Covered or Not Covered?
I’ll be the first to say that my little girl absolutely hates to be covered while eating. It’s not a pleasant experience for either of us. I’ll also be the first to say that no, you don’t have to smother your baby with a blanket while trying to feed him/her in public. It is so easy to keep covered with what you’re already wearing and how you position your baby that a person walking by would have to try really hard (and invade your personal space) to get a glimpse of your actual boob.

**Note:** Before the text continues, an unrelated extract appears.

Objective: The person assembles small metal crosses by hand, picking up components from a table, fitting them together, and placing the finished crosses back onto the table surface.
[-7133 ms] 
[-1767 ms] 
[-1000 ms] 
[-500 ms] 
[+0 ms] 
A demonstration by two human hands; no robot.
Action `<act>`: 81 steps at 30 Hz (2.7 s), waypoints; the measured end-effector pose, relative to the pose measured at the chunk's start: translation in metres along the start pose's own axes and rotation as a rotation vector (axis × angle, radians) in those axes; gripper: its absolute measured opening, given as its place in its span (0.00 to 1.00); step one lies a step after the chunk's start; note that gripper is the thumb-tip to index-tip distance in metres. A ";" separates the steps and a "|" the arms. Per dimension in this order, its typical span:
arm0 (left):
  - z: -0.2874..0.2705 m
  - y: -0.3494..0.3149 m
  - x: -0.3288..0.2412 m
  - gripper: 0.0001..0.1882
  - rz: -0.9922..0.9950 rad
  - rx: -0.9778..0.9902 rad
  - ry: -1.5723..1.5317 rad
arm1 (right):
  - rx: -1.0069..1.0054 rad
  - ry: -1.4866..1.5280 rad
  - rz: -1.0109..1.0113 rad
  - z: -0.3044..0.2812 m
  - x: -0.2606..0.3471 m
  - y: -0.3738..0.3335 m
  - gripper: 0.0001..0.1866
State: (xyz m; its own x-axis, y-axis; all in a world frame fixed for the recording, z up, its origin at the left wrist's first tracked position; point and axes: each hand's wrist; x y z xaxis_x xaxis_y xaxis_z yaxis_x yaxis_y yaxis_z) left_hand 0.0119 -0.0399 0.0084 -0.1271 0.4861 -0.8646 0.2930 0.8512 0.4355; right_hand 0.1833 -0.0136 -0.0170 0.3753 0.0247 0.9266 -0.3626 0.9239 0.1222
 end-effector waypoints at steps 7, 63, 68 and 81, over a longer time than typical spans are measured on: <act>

I’ll tell you a quick story of the time I worked at Gymboree. I was at the register and a lady came in to shop with her whole family. Several kids and the grandparents were tagging along while she shopped. When it came time for her to check out, the baby was crying so the grandma handed her over to mom. As I’m ringing up all the clothes, she pulls her shirt down and BAM her entire boob is just chillin’ there. Mind you I was pregnant at the time and already knew I would be breastfeeding. And still, it was kind of awkward because her boob was just… there. It wasn’t necessarily awkward for me per se, but I just felt the air in the store change and could tell the other customers were surprised.
The thing is, boobs are boobs. There will always be teenage boys and men who are going to look when they can. Yes, breastfeeding is natural and beautiful. Yes, it absolutely should not be sexualized. But it is, because no matter what we do, there will always be perverts in this world and I for one, do not want to give them something to look at.
The Movement
I’ve lightly covered the topic of breast vs. formula before (you can read it here), and if you’ve read that post then you know that I in no way shape or form have anything against moms who formula feed. Yes, I am an advocate for breastfeeding. No, I don’t think those who breastfeed are better than those who formula feed. Every person’s situation is different, and breast is not always best for everyone.
I do think that the “fed is best” movement is counterproductive and not helping anyone. It should be “informed is best” because it’s true! Breastfeeding is the best thing you can do for your baby to give them the very best start at life. Mothers should be making their decisions based on knowledge and facts, not a popular phrase floating around every mom group on Facebook.
To the breastfeeding advocates, get off your high horse and stop putting down mothers who don’t breastfeed. Formula feeding mothers, know that you are not any less of a mom and stop making every single “have you thought about breastfeeding” comment into a “oh you think you’re better than us” war.
Please, to all my mamas out there, join me in spreading the Informed is Best movement and start educating instead of tearing down! Much love as always!